WHAT YOU WILL DO
A verbatim copy is needed of the lines below from the one containing "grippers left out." up to and including the one containing "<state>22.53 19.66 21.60", excluding pictures.

SUPPLIED RECORDS

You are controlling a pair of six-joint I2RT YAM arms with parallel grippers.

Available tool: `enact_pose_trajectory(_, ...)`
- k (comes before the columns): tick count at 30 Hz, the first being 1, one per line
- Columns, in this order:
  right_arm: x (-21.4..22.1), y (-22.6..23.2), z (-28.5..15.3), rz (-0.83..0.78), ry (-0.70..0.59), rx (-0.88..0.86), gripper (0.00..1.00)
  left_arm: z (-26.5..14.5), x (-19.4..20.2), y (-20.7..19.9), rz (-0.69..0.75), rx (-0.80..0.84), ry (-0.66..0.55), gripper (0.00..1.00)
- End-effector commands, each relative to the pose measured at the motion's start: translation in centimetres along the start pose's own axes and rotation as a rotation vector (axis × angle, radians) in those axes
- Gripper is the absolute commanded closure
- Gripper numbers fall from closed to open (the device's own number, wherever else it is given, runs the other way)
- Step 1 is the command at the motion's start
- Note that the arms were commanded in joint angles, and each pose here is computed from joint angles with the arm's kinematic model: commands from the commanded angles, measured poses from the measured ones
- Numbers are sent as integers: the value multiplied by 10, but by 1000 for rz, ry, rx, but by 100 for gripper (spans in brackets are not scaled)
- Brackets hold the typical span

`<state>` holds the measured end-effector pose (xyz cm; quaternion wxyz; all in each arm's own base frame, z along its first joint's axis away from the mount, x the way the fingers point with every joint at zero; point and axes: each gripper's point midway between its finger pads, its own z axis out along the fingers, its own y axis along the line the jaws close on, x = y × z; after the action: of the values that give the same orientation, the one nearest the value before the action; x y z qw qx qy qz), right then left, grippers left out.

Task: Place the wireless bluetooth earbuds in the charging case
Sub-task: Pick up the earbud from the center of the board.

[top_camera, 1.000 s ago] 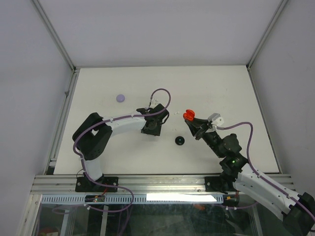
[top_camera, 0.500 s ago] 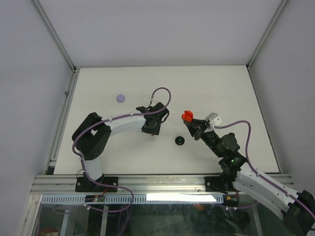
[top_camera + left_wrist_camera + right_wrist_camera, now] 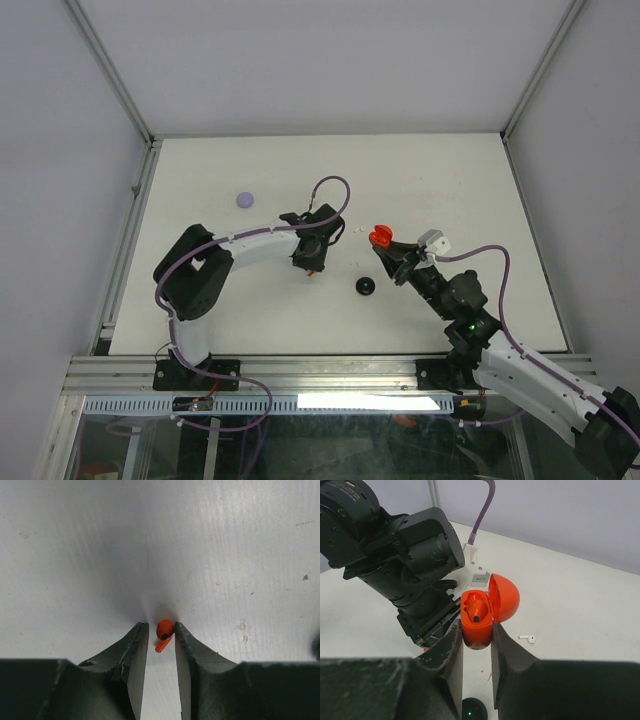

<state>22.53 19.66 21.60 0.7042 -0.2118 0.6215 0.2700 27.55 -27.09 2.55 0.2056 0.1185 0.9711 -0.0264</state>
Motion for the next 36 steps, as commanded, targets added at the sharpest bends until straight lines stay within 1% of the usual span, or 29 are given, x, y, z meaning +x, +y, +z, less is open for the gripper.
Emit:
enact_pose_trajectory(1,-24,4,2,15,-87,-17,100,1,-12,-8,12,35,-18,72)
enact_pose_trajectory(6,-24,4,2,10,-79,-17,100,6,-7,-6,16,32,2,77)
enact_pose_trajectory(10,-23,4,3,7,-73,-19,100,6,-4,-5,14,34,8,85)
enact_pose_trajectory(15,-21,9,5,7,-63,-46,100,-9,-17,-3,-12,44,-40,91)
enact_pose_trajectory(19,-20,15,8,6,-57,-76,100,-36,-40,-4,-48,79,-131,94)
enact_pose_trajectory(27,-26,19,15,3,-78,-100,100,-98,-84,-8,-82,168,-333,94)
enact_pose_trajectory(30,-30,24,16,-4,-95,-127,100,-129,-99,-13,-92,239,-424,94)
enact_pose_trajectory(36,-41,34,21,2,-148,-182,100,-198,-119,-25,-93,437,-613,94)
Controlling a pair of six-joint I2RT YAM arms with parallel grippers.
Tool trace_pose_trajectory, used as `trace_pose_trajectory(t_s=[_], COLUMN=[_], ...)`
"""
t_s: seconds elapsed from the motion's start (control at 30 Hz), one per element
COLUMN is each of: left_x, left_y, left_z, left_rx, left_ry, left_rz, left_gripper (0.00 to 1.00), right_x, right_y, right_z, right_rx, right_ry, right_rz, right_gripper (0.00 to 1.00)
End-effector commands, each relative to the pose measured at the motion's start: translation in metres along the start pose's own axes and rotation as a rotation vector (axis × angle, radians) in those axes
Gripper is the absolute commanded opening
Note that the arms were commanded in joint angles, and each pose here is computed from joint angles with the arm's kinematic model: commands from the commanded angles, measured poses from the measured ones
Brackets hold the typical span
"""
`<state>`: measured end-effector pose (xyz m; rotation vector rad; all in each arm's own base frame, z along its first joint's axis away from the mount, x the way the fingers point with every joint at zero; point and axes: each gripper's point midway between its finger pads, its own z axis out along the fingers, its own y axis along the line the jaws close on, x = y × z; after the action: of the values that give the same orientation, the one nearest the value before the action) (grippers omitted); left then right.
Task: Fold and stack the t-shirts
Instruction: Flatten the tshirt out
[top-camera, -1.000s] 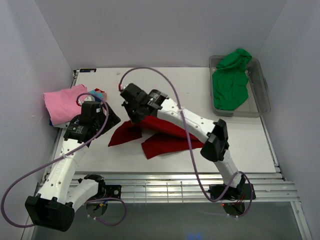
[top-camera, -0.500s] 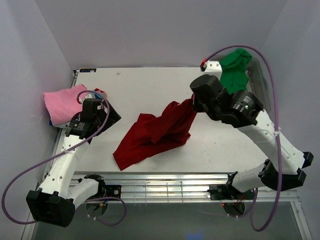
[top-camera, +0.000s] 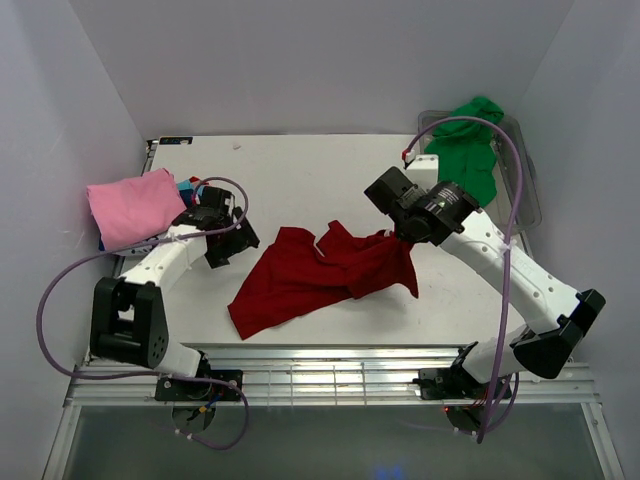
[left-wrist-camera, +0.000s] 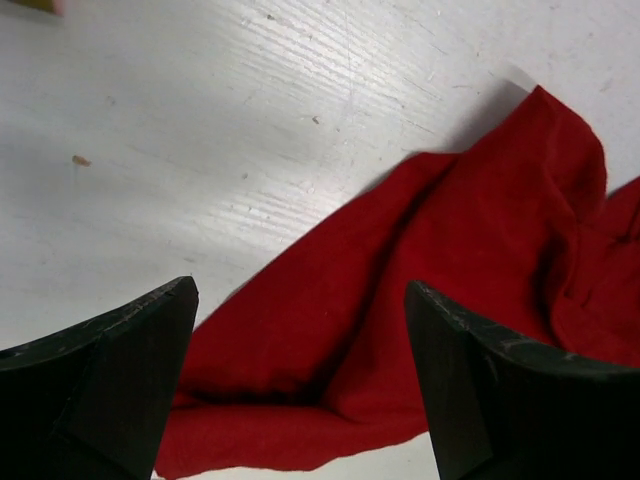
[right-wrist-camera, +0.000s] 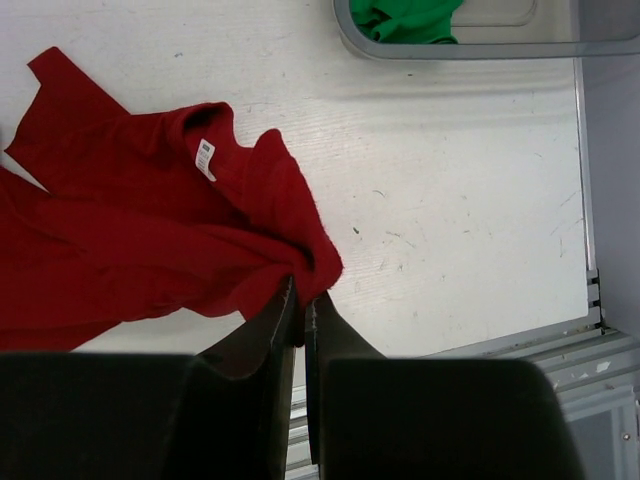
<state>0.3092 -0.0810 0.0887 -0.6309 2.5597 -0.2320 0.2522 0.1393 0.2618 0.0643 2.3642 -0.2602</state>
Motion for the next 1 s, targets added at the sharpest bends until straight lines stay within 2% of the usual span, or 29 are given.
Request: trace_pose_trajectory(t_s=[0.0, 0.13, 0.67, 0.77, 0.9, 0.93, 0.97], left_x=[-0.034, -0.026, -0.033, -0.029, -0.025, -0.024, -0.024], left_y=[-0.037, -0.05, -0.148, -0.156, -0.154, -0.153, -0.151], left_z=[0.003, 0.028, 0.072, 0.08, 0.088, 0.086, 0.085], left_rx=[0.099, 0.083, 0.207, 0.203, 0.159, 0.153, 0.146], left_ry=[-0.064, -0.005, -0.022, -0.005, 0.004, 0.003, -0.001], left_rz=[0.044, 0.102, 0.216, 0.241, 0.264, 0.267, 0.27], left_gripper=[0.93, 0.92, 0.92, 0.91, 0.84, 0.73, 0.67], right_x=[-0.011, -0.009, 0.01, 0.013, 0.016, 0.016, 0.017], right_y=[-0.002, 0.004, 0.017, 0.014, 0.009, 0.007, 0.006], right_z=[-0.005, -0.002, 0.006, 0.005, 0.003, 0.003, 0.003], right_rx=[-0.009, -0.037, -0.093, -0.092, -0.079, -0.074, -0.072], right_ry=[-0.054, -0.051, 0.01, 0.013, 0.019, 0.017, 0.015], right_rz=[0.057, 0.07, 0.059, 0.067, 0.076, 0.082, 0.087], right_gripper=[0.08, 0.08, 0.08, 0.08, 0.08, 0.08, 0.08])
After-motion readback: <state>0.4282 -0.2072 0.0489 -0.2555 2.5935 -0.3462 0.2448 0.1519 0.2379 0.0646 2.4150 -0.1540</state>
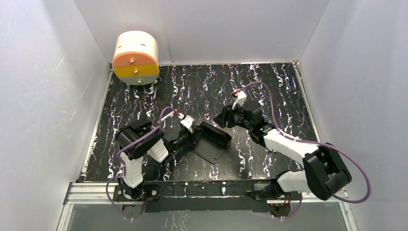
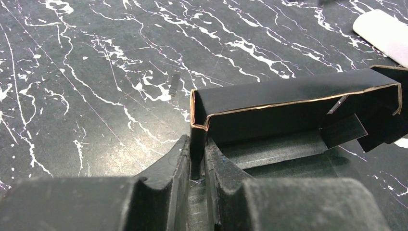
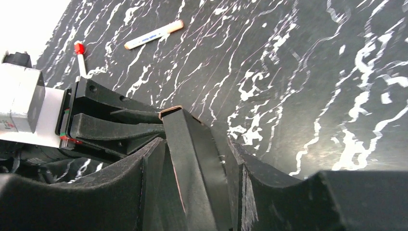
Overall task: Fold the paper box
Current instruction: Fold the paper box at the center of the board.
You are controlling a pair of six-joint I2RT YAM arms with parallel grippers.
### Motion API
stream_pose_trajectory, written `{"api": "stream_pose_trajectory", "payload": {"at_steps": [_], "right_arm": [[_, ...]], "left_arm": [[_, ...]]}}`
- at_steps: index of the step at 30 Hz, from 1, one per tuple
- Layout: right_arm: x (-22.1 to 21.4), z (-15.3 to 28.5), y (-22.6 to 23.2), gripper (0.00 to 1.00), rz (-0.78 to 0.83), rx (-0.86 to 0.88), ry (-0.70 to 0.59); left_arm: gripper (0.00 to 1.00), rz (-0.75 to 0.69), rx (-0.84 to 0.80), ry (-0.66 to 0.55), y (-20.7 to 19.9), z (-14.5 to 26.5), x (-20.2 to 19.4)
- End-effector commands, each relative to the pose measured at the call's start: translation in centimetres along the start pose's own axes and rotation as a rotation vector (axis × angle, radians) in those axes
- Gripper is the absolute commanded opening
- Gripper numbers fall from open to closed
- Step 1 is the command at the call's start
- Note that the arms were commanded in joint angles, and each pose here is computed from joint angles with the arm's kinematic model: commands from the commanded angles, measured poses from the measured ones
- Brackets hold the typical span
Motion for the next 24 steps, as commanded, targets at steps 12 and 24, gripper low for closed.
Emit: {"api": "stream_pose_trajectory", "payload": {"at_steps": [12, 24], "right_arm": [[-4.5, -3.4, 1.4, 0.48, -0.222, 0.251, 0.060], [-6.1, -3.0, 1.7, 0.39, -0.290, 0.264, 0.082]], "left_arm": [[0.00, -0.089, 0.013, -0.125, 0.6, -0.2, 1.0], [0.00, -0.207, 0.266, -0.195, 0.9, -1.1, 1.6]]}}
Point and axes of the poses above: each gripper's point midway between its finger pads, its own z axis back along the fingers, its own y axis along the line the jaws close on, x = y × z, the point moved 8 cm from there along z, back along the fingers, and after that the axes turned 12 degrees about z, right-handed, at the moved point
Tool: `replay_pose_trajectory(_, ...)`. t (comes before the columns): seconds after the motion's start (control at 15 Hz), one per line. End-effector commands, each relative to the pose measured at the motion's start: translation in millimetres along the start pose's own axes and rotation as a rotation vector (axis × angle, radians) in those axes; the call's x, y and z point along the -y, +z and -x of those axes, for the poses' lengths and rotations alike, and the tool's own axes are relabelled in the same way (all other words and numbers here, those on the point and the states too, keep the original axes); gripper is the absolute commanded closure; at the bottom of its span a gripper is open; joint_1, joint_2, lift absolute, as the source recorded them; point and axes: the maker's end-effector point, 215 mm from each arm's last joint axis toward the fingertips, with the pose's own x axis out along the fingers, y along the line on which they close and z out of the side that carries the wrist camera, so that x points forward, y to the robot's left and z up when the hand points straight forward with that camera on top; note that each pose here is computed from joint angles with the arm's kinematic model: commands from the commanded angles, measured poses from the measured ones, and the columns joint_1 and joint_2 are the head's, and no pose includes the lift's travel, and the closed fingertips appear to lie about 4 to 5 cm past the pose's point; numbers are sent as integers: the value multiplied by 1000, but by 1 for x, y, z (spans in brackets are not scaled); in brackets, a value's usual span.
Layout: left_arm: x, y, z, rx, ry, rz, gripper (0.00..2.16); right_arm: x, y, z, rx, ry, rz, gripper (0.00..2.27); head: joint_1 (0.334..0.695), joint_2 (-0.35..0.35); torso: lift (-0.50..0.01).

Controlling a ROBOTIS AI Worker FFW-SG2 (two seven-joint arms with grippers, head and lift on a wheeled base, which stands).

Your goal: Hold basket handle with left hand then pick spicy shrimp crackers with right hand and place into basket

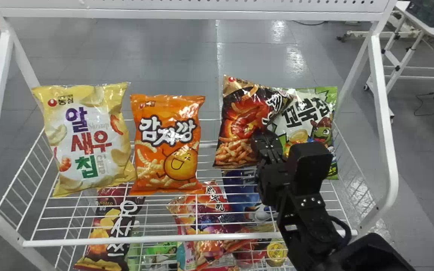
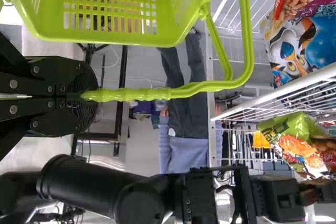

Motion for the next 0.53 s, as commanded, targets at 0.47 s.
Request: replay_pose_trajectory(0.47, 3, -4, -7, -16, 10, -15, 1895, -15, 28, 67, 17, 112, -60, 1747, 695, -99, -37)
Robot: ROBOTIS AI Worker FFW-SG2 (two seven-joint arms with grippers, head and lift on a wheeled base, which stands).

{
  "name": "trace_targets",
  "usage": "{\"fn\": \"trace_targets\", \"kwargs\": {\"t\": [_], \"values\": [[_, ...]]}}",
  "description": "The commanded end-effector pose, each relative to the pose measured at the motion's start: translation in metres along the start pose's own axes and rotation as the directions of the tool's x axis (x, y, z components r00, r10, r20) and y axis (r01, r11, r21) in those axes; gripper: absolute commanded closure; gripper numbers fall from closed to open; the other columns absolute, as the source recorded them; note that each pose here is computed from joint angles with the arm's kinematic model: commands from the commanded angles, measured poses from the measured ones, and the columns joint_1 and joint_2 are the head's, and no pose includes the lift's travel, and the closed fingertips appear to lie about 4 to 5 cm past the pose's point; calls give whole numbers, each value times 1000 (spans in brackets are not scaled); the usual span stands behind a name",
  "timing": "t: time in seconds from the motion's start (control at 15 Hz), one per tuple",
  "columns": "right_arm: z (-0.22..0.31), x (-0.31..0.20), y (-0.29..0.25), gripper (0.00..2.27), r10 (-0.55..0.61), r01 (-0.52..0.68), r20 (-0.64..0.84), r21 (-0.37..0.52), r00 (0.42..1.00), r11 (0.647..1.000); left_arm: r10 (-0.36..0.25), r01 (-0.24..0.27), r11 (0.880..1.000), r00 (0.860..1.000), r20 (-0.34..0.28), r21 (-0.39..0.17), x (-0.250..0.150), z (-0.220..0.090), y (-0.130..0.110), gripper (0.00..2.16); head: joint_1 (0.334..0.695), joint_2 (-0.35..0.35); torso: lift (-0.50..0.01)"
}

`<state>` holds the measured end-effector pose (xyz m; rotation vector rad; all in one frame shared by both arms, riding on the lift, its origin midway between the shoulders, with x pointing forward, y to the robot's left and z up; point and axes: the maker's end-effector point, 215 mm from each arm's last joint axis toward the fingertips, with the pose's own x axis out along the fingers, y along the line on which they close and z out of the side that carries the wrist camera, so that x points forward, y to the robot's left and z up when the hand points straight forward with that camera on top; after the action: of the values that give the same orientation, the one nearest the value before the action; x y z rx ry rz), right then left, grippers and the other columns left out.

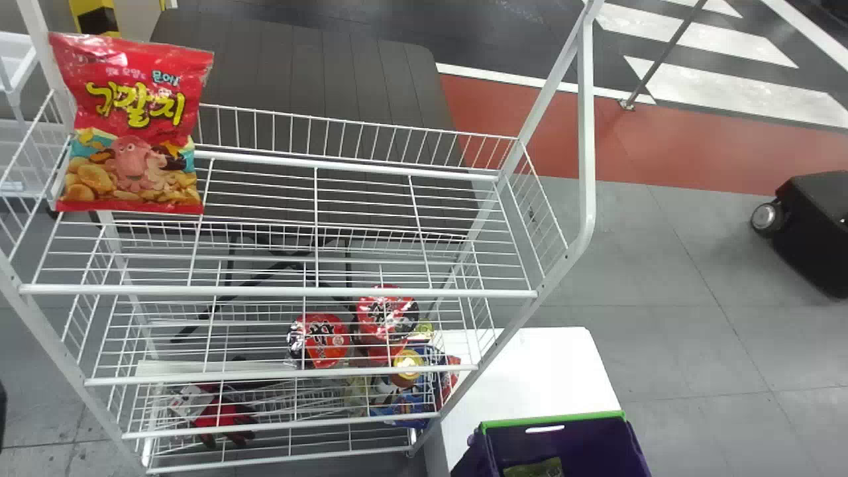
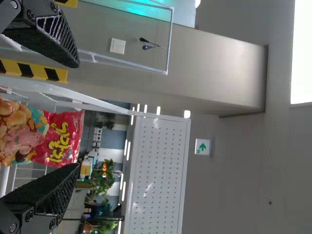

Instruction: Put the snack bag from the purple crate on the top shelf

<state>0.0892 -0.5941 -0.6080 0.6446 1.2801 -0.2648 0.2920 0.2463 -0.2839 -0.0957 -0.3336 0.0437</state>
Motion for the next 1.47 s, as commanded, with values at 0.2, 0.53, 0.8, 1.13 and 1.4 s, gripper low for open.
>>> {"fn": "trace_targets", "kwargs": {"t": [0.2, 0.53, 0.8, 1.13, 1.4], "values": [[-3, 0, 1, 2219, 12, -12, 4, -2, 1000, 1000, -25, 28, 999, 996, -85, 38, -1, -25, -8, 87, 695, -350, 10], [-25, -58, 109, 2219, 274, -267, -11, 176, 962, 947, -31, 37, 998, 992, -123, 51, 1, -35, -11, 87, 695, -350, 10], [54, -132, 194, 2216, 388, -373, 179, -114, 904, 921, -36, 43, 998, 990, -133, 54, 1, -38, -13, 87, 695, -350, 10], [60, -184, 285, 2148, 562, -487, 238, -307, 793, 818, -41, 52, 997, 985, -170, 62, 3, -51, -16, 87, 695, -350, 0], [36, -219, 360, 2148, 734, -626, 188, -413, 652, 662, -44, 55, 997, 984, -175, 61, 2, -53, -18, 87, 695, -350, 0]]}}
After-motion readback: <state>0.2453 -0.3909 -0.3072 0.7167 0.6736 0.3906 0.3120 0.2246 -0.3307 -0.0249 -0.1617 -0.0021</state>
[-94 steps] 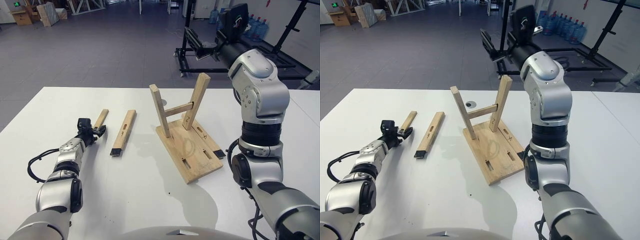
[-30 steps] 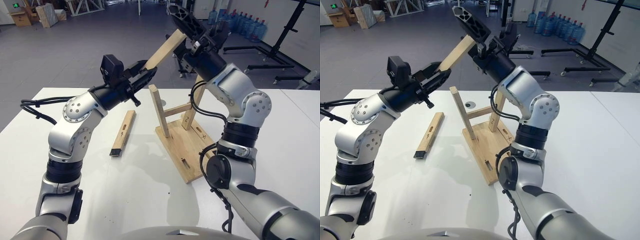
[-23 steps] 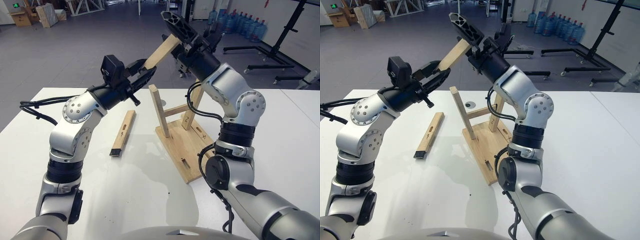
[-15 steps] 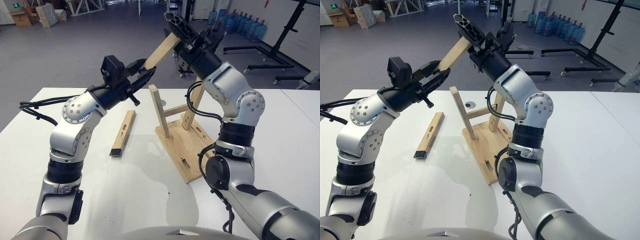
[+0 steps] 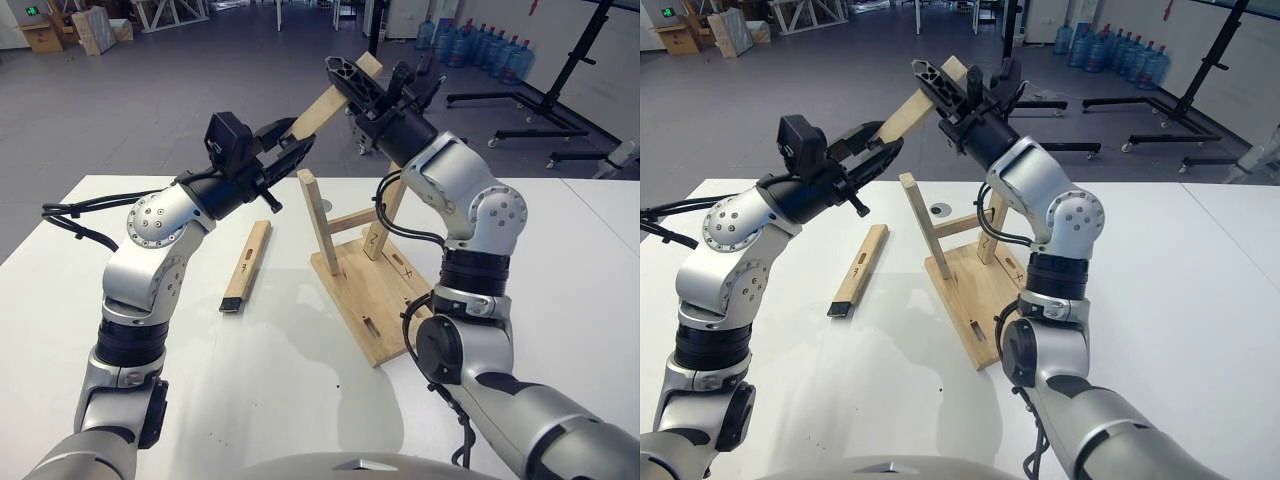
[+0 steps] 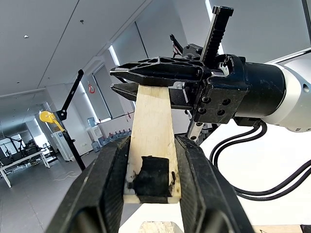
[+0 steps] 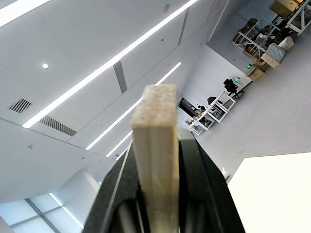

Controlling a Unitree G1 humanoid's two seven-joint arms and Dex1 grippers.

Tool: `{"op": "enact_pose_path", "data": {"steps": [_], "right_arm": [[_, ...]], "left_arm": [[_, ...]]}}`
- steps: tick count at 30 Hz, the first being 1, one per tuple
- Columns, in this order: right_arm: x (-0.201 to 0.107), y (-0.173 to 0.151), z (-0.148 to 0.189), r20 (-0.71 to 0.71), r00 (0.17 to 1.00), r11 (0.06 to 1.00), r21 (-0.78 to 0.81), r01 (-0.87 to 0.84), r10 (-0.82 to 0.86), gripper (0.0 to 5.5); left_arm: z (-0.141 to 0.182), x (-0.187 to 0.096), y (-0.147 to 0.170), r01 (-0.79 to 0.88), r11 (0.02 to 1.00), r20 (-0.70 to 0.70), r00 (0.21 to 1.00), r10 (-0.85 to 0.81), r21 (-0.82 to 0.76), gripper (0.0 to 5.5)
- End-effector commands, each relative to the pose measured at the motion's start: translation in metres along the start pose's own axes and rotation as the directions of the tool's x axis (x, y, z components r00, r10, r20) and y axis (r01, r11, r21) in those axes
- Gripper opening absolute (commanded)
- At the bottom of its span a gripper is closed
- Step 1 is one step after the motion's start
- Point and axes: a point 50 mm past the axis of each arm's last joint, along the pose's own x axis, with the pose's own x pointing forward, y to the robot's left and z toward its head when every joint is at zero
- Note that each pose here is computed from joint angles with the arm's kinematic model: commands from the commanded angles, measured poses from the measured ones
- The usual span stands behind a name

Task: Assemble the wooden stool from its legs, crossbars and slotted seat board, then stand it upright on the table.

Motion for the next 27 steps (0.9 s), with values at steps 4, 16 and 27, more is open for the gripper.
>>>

ANSWER
`<state>` holds the measured end-effector pose (xyz cm; quaternion wxyz; all in each arm's own base frame, z along its first joint's axis away from the mount, x the way the fingers point with every joint at zero; point and axes: each gripper's point midway between its finger pads, its own z axis out along the fingers, its own y axis along the line the jaws close on, x = y × z; after the action: of the values that give the same orientation, the one nearest the value before the action; x y z qw qx qy qz), right then left, grippers left out.

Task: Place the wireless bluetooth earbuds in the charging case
Sub-task: Pick up the earbud from the center of the board.

[top_camera, 1.000 s ago] 
[top_camera, 0.500 s ago] 
[top_camera + left_wrist_camera + right_wrist_camera, now] 

<state>22.53 19.66 21.60 0.7042 -0.2118 0.6215 0.2700 27.55 -27.09 2.55 0.2056 0.1185 0.9711 -0.0264</state>

This answer has now been given in full.